Il a également étudié le problème de la prostitution des adolescents au Japon. Dans ce cas, il n’a pas fait de travail de terrain, mais s’est appuyé sur une enquête du gouvernement. En la combinant à ses propres recherches, il est parvenu au résultat suivant : on estime à 170 000 le nombre de lycéennes qui se prostituent chaque année au Japon, et le marché est estimé à 54,7 milliards de yens (440 millions d’euros). Quant à savoir qui sont les clients de ces filles, il note qu’un Japonais sur dix a un “complexe de Lolita” (c’est-à-dire qu’il aime les adolescentes) et que 15 % de la population masculine a regardé de la pornographie enfantine, tandis que plus de 10 % en possèdent.

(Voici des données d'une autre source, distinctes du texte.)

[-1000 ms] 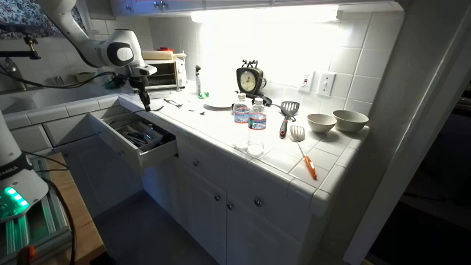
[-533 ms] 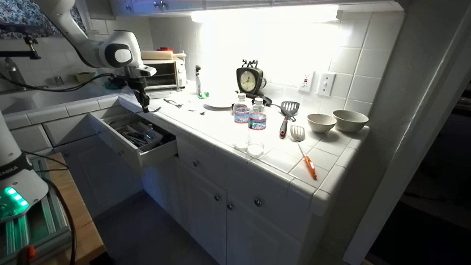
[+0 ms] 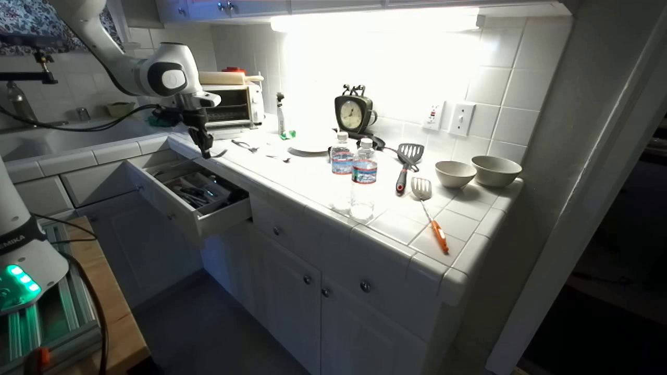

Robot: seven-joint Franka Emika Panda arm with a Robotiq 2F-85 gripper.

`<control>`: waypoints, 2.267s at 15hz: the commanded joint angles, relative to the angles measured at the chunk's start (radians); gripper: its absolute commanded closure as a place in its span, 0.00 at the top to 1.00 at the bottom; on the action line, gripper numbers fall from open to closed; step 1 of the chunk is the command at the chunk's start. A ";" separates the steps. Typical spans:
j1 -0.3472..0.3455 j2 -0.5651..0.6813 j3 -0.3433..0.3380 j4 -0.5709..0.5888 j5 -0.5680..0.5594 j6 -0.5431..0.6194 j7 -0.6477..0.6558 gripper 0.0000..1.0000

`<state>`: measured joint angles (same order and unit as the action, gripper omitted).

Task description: Put the fork inside the drawer

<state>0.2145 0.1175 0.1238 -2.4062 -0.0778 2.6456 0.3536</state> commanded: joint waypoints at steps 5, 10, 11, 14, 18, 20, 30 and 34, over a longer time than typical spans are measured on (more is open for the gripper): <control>-0.025 0.013 0.048 -0.036 0.028 0.105 -0.428 0.02; -0.061 0.072 0.124 -0.029 0.103 0.152 -0.744 0.02; -0.075 0.083 0.148 -0.026 0.128 0.158 -0.814 0.02; -0.079 0.087 0.160 -0.024 0.108 0.144 -0.819 0.08; -0.108 0.099 0.192 -0.029 0.125 0.169 -0.923 0.02; -0.120 0.113 0.205 -0.026 0.119 0.206 -0.995 0.02; -0.189 0.245 0.323 0.020 0.078 0.284 -1.357 0.02; -0.153 0.278 0.274 0.029 -0.013 0.331 -1.368 0.02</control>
<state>0.0461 0.3559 0.4245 -2.3993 -0.0176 2.9265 -0.9989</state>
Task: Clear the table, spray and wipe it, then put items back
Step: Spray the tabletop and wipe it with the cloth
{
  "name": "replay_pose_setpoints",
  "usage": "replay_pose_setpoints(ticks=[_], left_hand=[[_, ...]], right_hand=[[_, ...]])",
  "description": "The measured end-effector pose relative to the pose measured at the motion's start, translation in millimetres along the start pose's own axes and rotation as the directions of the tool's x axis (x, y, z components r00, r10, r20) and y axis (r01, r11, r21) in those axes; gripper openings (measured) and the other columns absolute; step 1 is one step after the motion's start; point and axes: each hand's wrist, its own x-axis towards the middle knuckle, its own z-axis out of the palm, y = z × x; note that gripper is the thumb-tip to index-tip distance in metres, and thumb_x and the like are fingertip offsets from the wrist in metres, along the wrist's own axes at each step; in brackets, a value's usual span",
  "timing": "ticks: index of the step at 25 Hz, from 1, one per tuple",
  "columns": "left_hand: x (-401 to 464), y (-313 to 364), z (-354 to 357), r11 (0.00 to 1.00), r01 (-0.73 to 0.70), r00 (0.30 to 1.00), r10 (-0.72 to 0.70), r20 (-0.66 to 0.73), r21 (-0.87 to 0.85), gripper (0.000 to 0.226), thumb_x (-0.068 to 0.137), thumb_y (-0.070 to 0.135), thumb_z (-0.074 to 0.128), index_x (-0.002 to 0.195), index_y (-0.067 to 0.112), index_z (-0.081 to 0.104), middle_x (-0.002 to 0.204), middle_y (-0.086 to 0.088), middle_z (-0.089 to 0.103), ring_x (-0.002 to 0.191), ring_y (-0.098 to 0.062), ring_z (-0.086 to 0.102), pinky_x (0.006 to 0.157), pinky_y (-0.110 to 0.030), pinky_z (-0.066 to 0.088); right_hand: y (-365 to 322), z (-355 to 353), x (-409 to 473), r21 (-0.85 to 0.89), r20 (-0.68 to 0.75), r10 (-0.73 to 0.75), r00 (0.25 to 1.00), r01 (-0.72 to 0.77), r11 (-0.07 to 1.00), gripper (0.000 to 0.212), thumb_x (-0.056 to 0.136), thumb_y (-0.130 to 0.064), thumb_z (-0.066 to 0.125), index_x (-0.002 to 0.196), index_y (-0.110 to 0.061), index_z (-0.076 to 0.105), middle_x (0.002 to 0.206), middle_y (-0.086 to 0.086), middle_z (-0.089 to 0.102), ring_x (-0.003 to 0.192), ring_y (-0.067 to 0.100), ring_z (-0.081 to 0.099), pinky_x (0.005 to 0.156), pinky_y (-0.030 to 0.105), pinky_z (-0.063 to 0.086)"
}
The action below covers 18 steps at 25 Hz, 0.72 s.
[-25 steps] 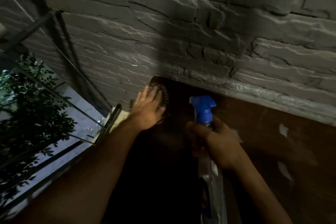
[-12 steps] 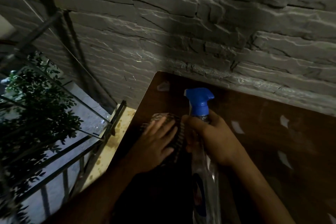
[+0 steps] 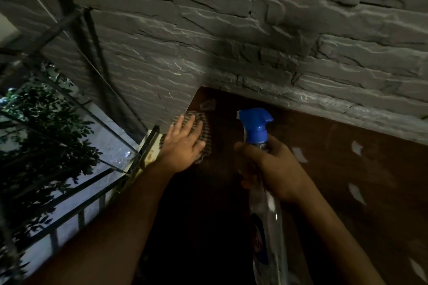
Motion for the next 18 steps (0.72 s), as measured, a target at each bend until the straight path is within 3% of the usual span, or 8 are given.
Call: replay_pose_setpoints(ticks=[4, 5, 8, 9, 12, 13, 16, 18], left_hand=[[-62.4, 33.5, 40.9, 0.936, -0.346, 0.937, 0.348, -0.031, 0.064, 0.062, 0.094, 0.053, 0.028, 0.151, 0.029, 0.024, 0.161, 0.002, 0.008, 0.149, -0.025, -0.002, 0.119, -0.05, 0.006], [-63.9, 21.8, 39.1, 0.935, -0.344, 0.937, 0.348, -0.029, 0.085, 0.063, 0.093, 0.055, 0.026, 0.151, 0.031, 0.021, 0.161, 0.004, 0.005, 0.148, -0.023, -0.004, 0.119, -0.049, 0.006], [-14.3, 1.0, 8.2, 1.0, -0.022, 1.0, 0.023, -0.019, 0.012, 0.063, 0.097, 0.056, 0.021, 0.153, 0.032, 0.007, 0.162, 0.002, -0.006, 0.147, -0.021, -0.016, 0.12, -0.045, -0.003], [-14.6, 7.0, 10.7, 1.0, -0.022, 1.0, 0.022, -0.021, 0.009, 0.062, 0.097, 0.055, 0.023, 0.153, 0.032, 0.008, 0.162, 0.002, -0.005, 0.147, -0.022, -0.016, 0.12, -0.045, -0.005], [-84.1, 26.8, 45.6, 0.948, -0.308, 0.951, 0.31, -0.007, 0.083, 0.062, 0.095, 0.054, 0.024, 0.152, 0.033, 0.015, 0.162, 0.003, -0.001, 0.148, -0.022, -0.011, 0.117, -0.044, -0.006], [-95.2, 18.3, 43.2, 0.947, -0.305, 0.952, 0.305, 0.017, 0.102, 0.062, 0.095, 0.054, 0.022, 0.152, 0.034, 0.012, 0.162, 0.003, -0.003, 0.148, -0.021, -0.012, 0.116, -0.042, -0.008], [-67.6, 15.1, 15.0, 0.996, 0.085, 0.996, -0.085, -0.004, -0.003, 0.06, 0.1, 0.05, 0.025, 0.153, 0.029, 0.008, 0.163, -0.002, -0.004, 0.148, -0.024, -0.013, 0.117, -0.042, -0.008], [-83.1, 42.1, 30.4, 0.998, -0.025, 0.999, 0.027, -0.03, 0.057, 0.06, 0.099, 0.05, 0.027, 0.153, 0.029, 0.011, 0.163, -0.001, -0.003, 0.148, -0.025, -0.011, 0.117, -0.044, -0.007]], right_hand=[[13.7, -6.8, 0.5, -0.02, -0.017, 0.016, 1.0, -0.016, 1.0, 0.014, 0.085, -0.02, 0.069, 0.095, -0.016, 0.06, 0.065, 0.003, 0.065, 0.06, 0.022, 0.062, 0.065, 0.043, 0.057], [18.4, -6.5, -3.5, -0.026, 0.005, 0.034, 0.999, -0.033, 0.999, 0.018, 0.085, -0.019, 0.068, 0.099, -0.014, 0.06, 0.067, 0.005, 0.064, 0.059, 0.021, 0.061, 0.062, 0.041, 0.056], [32.7, -5.4, -11.5, -0.02, 0.047, 0.058, 0.997, -0.057, 0.998, 0.026, 0.086, -0.017, 0.067, 0.107, -0.007, 0.056, 0.073, 0.012, 0.059, 0.056, 0.02, 0.054, 0.053, 0.034, 0.052], [34.6, -7.4, -14.0, -0.024, 0.06, 0.066, 0.996, -0.064, 0.998, 0.025, 0.086, -0.017, 0.067, 0.107, -0.009, 0.056, 0.072, 0.011, 0.059, 0.056, 0.02, 0.055, 0.053, 0.034, 0.052], [32.7, -13.2, -25.5, -0.034, 0.09, 0.072, 0.993, -0.069, 0.997, 0.023, 0.086, -0.019, 0.067, 0.106, -0.013, 0.056, 0.07, 0.008, 0.06, 0.056, 0.02, 0.057, 0.057, 0.037, 0.054], [32.6, -15.4, -30.8, -0.041, 0.091, 0.075, 0.993, -0.071, 0.997, 0.024, 0.087, -0.019, 0.067, 0.107, -0.013, 0.056, 0.071, 0.009, 0.06, 0.056, 0.021, 0.057, 0.057, 0.037, 0.054], [36.7, -18.2, -39.8, -0.079, 0.121, 0.069, 0.99, -0.06, 0.995, 0.022, 0.087, -0.022, 0.066, 0.105, -0.018, 0.055, 0.072, 0.007, 0.061, 0.054, 0.018, 0.057, 0.052, 0.03, 0.054], [40.3, -21.2, -44.1, -0.067, 0.137, 0.08, 0.987, -0.071, 0.995, 0.022, 0.087, -0.022, 0.066, 0.106, -0.02, 0.056, 0.073, 0.005, 0.063, 0.054, 0.017, 0.059, 0.053, 0.031, 0.054]])
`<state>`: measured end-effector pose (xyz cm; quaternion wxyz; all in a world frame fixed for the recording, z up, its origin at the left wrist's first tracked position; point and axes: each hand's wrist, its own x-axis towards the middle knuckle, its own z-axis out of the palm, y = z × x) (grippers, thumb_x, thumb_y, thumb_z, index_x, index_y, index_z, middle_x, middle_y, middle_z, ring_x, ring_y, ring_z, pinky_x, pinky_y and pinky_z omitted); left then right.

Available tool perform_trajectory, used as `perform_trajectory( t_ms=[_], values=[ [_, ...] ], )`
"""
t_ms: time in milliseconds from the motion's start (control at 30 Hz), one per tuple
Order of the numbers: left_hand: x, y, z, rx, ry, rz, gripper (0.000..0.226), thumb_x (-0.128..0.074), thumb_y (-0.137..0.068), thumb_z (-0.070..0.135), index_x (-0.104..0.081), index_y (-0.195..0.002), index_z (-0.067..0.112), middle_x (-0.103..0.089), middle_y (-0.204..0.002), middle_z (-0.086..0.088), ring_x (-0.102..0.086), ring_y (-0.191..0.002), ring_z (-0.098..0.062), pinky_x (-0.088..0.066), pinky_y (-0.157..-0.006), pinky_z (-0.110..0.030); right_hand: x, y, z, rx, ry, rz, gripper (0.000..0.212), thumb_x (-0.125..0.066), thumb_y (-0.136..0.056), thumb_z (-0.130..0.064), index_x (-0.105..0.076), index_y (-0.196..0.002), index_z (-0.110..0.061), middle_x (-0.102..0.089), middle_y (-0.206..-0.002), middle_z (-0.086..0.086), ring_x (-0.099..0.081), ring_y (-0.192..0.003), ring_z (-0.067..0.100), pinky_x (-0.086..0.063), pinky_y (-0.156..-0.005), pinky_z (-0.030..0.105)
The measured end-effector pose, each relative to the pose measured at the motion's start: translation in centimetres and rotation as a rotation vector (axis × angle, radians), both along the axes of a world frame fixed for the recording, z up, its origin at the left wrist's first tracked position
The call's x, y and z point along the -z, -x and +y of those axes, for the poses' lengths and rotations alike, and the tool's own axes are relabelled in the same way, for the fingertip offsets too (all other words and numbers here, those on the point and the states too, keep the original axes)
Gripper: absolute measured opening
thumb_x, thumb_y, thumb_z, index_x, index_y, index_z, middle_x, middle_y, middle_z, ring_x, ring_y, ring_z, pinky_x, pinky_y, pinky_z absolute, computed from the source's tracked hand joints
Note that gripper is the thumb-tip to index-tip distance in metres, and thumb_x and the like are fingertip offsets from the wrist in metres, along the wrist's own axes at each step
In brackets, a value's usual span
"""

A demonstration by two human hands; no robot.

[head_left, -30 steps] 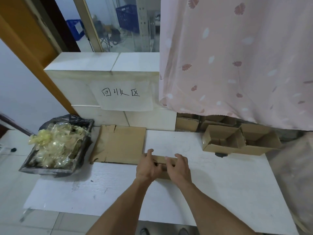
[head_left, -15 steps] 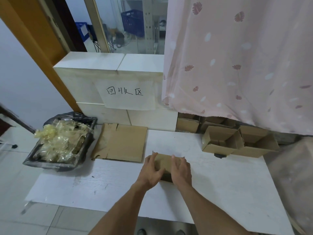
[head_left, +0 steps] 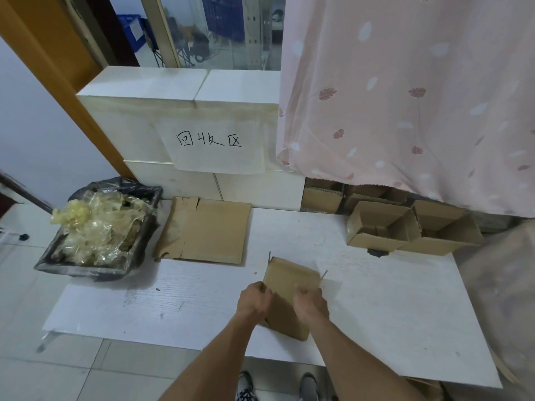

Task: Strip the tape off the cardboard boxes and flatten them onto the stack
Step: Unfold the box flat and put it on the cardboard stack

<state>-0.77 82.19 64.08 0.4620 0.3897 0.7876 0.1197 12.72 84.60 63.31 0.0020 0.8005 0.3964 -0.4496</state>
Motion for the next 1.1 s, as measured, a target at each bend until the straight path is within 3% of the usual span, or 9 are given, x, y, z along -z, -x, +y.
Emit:
perform_trajectory(
  t_ms=[133,233,367,567,667,767,867,1000,1100],
  values=[
    [-1.2,0.2,0.6,-0.099,-0.097,-0.205,0.045,-0.037,-0.099,0.015,-0.055,-0.14,0.015,-0.052,-0.145,-0.006,-0.046,-0.134,-0.027,-0.033,-0.113,-0.034,0.0,-0.7,0.3,0.025,0.026,0.013,0.074,-0.032,-0.099,-0.06,-0.026,-0.15,-0.006,-0.051,-0.141,0.016,-0.054,-0.124,0.034,-0.043,-0.103,0.044],
    [-1.8,0.6,1.0,-0.054,-0.168,-0.205,0.045,-0.037,-0.094,0.017,-0.064,-0.13,0.02,-0.063,-0.131,-0.001,-0.056,-0.121,-0.023,-0.043,-0.108,-0.039,0.0,-1.1,0.7,0.058,-0.008,0.054,0.073,-0.019,-0.099,-0.063,-0.04,-0.144,-0.009,-0.053,-0.139,0.014,-0.054,-0.123,0.032,-0.041,-0.103,0.043],
    [-2.1,0.6,1.7,-0.206,-0.275,-0.283,0.037,-0.036,-0.093,0.017,-0.068,-0.111,0.024,-0.067,-0.114,0.005,-0.059,-0.106,-0.014,-0.047,-0.09,-0.031,-0.1,-1.1,1.0,0.208,0.001,0.132,0.081,-0.018,-0.095,-0.07,-0.05,-0.136,-0.008,-0.058,-0.131,0.015,-0.056,-0.116,0.034,-0.043,-0.103,0.048],
    [-2.7,0.5,2.9,-0.159,-0.345,-0.347,0.04,-0.042,-0.097,0.011,-0.075,-0.101,0.034,-0.065,-0.122,0.005,-0.057,-0.116,-0.019,-0.043,-0.104,-0.035,-0.5,-1.2,0.6,0.388,0.027,0.326,0.094,-0.022,-0.085,-0.082,-0.041,-0.141,-0.008,-0.049,-0.14,0.016,-0.051,-0.123,0.037,-0.042,-0.107,0.052],
    [-2.5,0.6,3.2,-0.097,-0.354,-0.309,0.041,-0.042,-0.095,0.013,-0.074,-0.108,0.035,-0.065,-0.125,0.008,-0.054,-0.122,-0.019,-0.036,-0.112,-0.037,-0.8,-1.0,0.4,0.44,0.016,0.355,0.096,-0.022,-0.085,-0.082,-0.039,-0.143,-0.008,-0.048,-0.142,0.016,-0.049,-0.125,0.037,-0.04,-0.108,0.054],
    [-2.4,0.4,3.0,-0.136,-0.369,-0.372,0.045,-0.036,-0.099,0.008,-0.074,-0.107,0.031,-0.064,-0.128,0.003,-0.055,-0.121,-0.02,-0.041,-0.099,-0.028,-1.0,-0.7,0.6,0.511,-0.02,0.405,0.094,-0.032,-0.085,-0.081,-0.031,-0.146,-0.009,-0.046,-0.141,0.017,-0.049,-0.123,0.038,-0.042,-0.104,0.056],
    [-2.3,0.5,2.9,-0.216,-0.394,-0.4,0.045,-0.034,-0.099,0.006,-0.072,-0.119,0.021,-0.066,-0.126,0.002,-0.057,-0.121,-0.017,-0.044,-0.104,-0.031,-1.1,-0.6,0.8,0.529,-0.063,0.363,0.089,-0.033,-0.088,-0.077,-0.028,-0.147,-0.01,-0.046,-0.14,0.018,-0.051,-0.12,0.039,-0.043,-0.103,0.055],
    [-2.6,1.2,2.5,-0.252,-0.441,-0.391,0.043,-0.039,-0.097,0.006,-0.061,-0.132,0.015,-0.064,-0.129,-0.001,-0.057,-0.121,-0.017,-0.046,-0.106,-0.034,-1.3,-0.6,1.4,0.54,-0.22,0.379,0.08,-0.03,-0.088,-0.077,-0.046,-0.14,-0.018,-0.054,-0.138,0.009,-0.052,-0.122,0.034,-0.04,-0.103,0.05],
    [-2.6,1.7,2.5,-0.255,-0.464,-0.371,0.046,-0.047,-0.089,0.007,-0.065,-0.127,0.025,-0.071,-0.116,0.005,-0.063,-0.108,-0.011,-0.053,-0.089,-0.023,-1.7,-0.5,2.2,0.507,-0.314,0.416,0.057,-0.034,-0.098,-0.062,-0.06,-0.126,-0.019,-0.058,-0.132,0.007,-0.053,-0.118,0.031,-0.04,-0.102,0.046]
  ],
)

Les ouvrages de Kadokura Takashi regorgent d’informations qui donnent une véritable idée de l’industrie du sexe au Japon. Par exemple, la taille de ce marché (7 663 milliards de yens) est comparable aux coûts des fonctionnaires du gouvernement (7 880 milliards selon le budget initial pour l’année fiscale 2017). Le marché de “delivery health” représente 1 848 milliards de yens, dépassant le PIB de la préfecture de Shimane (1 767 milliards). Bien conscient qu’une série de chiffres et de données froides ne constitue pas le matériel de lecture le plus divertissant, le chercheur pimente ses recherches avec une bonne dose de futilités statistiques inutiles, mais très amusantes. Par exemple, saviez-vous que le chiffre d’affaires d’un sex-shop spécialisé dans les transsexuels (15,65 milliards de yens) est comparable au montant du contrat de 7 ans (16 milliards) de Tanaka Masahiro de l’équipe de baseball des Yankees de New York ? Ou que le nombre d’actrices de porno au Japon (environ 7 500) est supérieur au nombre estimé d’orangs-outans de Sumatra (environ 7 300) qui sont désignés comme des espèces menacées ? Loin de se limiter à la collecte d’un flux infini de données statistiques, il consacre le dernier chapitre de son livre à une réflexion sur ce que le Japon peut et doit faire de son impressionnante industrie du sexe. Il présente un bon argument pour que le pays renonce à ses lois inutiles (la prostitution est théoriquement illégale au Japon, mais il y a tellement de failles que des milliers d’entreprises sont autorisées à se développer et à prospérer) afin de légaliser et réglementer l’industrie. Il est bien conscient qu’il s’agit d’une position moralement controversée, mais, comme il l’explique, clarifier son statut permettrait de mieux protéger les droits des travailleurs du sexe, d’accroître les recettes fiscales, et aussi d’empêcher la propagation des maladies sexuelles à la fois dans la population en général et parmi ceux qui sont directement impliqués dans le commerce du sexe : les travailleurs et leurs clients.